Research on construction technology of intelligent question-answering system based on knowledge bases of data center
Wang Liang,Zhang Qiang,Wei Yunxiao
The 91001 Unit of the Chinese People′s Liberation Army
Abstract: With the rapid development of information technology, data centers have accumulated massive amounts of data. How to efficiently obtain valuable information from this data has become a key issue restricting data centers from exerting their military effectiveness. To address this issue, considering that intelligent question-answering systems, as tools capable of understanding users′ natural language questions and providing accurate answers, have broad application prospects in the field of data centers, this paper proposes a construction technology for intelligent questionanswering systems based on data center knowledge bases. First, focusing on users′ diverse data needs in different application scenarios within the military field, a data retrieval demand model is established. Second, for data retrieval demand models of different dimensions, a diverse knowledge retrieval correlation algorithm is proposed. Parameters such as correlation degree and recommendation degree between retrieval demands and candidate datasets are defined. Based on these parameters, the matching degree between candidate datasets and retrieval demands is calculated to find the most relevant candidate datasets. Then, the generated candidate datasets and users′ retrieval demands are transmitted to the large language model together, and high-quality answers are generated through the retrievalaugmented generation algorithm. Finally, verified through experiments, this technology has shown good performance in answering data center-related questions, which helps improve the comprehensive utilization level and service quality of multisource knowledge bases in data centers.

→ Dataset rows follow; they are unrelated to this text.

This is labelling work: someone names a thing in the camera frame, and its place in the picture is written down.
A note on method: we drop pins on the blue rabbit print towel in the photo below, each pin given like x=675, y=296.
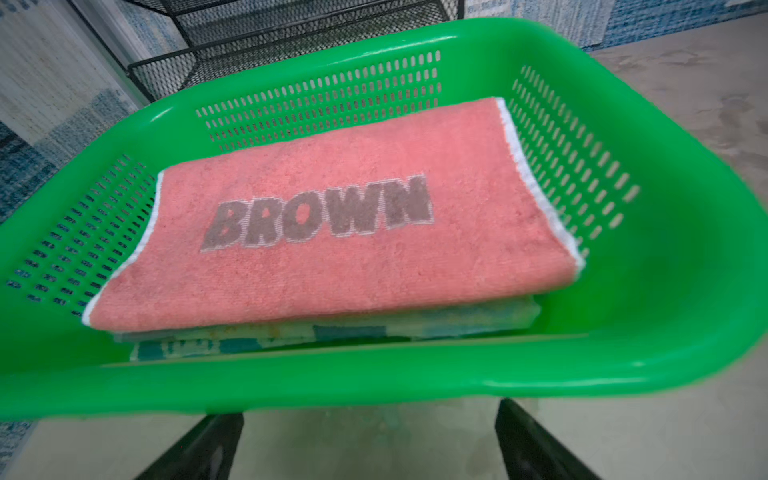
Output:
x=153, y=351

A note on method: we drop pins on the black wire shelf rack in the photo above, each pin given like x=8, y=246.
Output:
x=167, y=46

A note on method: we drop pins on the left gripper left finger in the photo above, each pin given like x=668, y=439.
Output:
x=206, y=451

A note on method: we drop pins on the red pink towel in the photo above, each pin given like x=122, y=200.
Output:
x=433, y=208

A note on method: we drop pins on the green plastic basket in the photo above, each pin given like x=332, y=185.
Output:
x=674, y=288

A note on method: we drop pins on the pink orange print towel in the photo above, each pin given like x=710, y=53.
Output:
x=504, y=314

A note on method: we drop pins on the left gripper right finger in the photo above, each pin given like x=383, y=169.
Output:
x=530, y=452

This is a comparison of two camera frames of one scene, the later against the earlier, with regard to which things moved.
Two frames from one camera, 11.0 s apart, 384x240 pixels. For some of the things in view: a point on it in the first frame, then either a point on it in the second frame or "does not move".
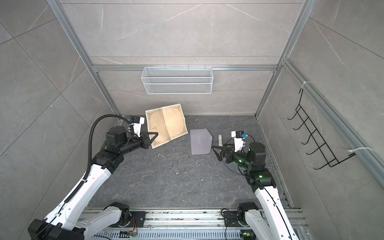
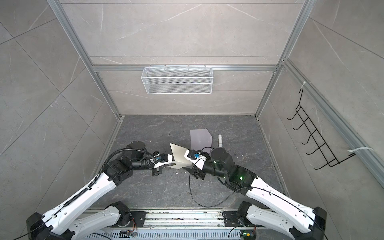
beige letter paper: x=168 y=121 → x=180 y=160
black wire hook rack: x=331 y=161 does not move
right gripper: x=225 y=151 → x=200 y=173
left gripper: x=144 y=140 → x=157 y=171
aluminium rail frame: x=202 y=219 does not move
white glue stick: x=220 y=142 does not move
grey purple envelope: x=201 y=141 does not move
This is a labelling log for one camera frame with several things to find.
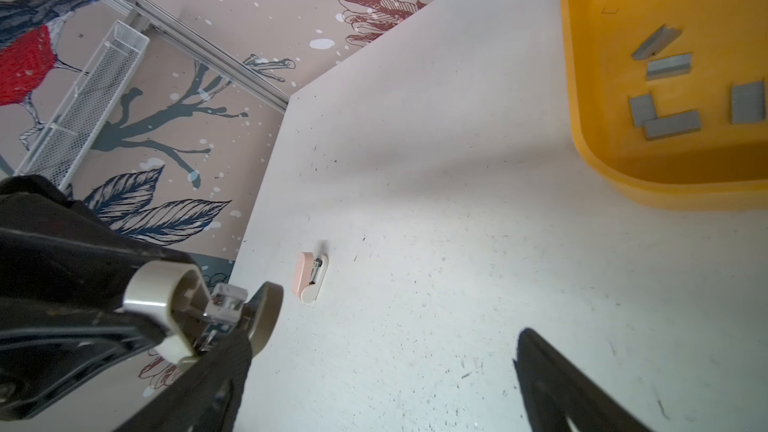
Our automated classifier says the yellow plastic tray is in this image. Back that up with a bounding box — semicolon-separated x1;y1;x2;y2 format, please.
560;0;767;211

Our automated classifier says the beige olive mini stapler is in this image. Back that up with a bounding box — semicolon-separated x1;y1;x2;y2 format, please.
122;261;284;367

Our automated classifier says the aluminium cage frame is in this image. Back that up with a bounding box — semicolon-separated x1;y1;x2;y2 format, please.
100;0;289;113

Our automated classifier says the white wire mesh basket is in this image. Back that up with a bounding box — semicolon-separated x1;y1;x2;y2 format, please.
14;21;150;191

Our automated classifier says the grey staple strip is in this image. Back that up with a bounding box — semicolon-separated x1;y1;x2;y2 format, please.
645;53;693;81
629;93;657;127
631;25;682;61
730;80;766;125
643;110;701;140

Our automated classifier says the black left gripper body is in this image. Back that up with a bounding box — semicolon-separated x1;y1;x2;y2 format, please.
1;175;194;310

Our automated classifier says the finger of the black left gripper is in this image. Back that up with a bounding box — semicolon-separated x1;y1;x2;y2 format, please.
1;305;166;420

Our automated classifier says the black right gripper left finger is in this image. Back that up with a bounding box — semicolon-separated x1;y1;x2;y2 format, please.
118;331;253;431

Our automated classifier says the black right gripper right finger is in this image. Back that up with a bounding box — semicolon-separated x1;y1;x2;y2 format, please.
514;328;649;432

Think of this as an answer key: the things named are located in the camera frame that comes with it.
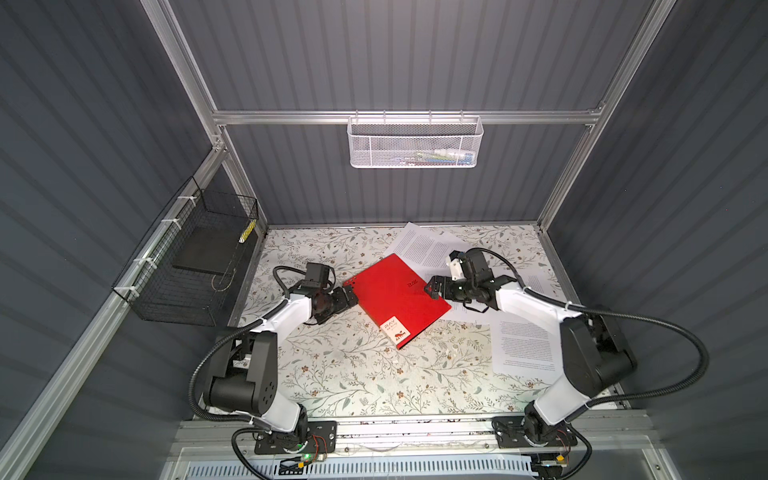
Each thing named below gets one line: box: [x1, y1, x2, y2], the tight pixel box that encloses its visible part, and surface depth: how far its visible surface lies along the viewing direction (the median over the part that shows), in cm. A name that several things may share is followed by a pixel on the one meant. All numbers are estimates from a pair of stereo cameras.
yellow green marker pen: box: [238, 219, 257, 243], surface depth 83 cm
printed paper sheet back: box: [384, 222, 469, 284], surface depth 118 cm
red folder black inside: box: [344, 253, 452, 349], surface depth 104 cm
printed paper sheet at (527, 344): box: [490, 311, 564, 384], surface depth 88 cm
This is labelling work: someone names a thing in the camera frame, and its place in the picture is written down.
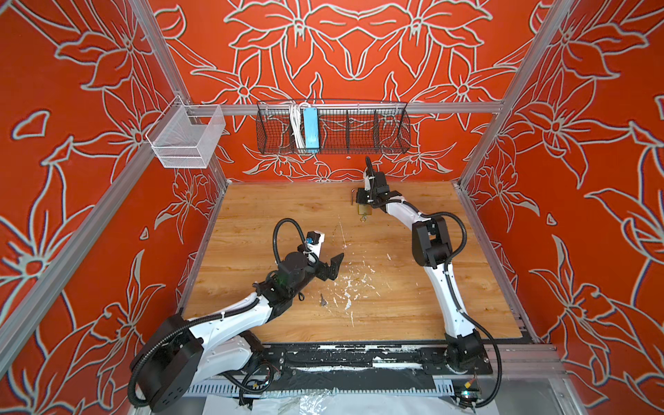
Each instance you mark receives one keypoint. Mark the black wire wall basket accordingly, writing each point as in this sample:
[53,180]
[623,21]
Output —
[346,127]

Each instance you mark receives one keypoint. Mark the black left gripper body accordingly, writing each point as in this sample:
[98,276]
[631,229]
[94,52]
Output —
[309,272]

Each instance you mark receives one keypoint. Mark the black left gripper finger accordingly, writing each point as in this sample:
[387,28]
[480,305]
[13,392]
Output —
[327,273]
[335,262]

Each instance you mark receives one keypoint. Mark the light blue box in basket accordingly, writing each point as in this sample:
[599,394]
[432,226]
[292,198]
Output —
[311,130]

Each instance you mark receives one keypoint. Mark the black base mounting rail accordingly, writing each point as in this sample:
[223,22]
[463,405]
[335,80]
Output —
[418,368]

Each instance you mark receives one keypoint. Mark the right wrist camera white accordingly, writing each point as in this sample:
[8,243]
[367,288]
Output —
[369,177]

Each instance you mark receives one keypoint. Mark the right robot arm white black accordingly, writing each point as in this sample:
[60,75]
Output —
[437,239]

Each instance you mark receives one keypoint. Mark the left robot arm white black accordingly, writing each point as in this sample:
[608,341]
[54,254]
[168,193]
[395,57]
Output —
[183,351]

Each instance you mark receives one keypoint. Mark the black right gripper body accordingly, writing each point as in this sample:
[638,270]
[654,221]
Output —
[371,195]

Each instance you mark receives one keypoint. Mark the brass padlock with steel shackle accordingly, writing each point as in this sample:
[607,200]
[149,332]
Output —
[365,206]

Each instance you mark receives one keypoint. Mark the white wire mesh basket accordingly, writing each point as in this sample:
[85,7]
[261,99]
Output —
[186,136]

Key words : data center; multi-source knowledge bases; large language model; intelligent question-answering
引言
数据中心作为数据信息资源存储与处理的核心载体,承载着各业务领域的多源异构知识库,积淀了海量的数据信息资源。在业务应用场景中,针对知识库的信息获取,主要还是使用传统的人工检索文档或数据库的方式,存在着较大的效率瓶颈,难以满足高效信息获取的现实诉求。近年来,大语言模型(Large Language Model, LLM)技术在自然语言处理(Natural Language Processing, NLP)领域取得突破性进展[1-3]。凭借大模型参数规模和强大的语义学习能力,大语言模型能够对海量文本数据进行深度语义理解与知识挖掘,对各类自然语言的任务处理表现优异。如何依托大语言模型相关技术,提升数据中心多源异构知识库的检索效能,提高不同用户群体从海量数据中获取信息的便捷性与实用性,已成为数据中心业务保障中亟待解决的关键问题。智能问答系统的出现为该问题提供了有效的解决方案[4-5],它通过自然语言交互模式精准理解用户查询意图并快速返回精准答案,显著提升了信息获取效率。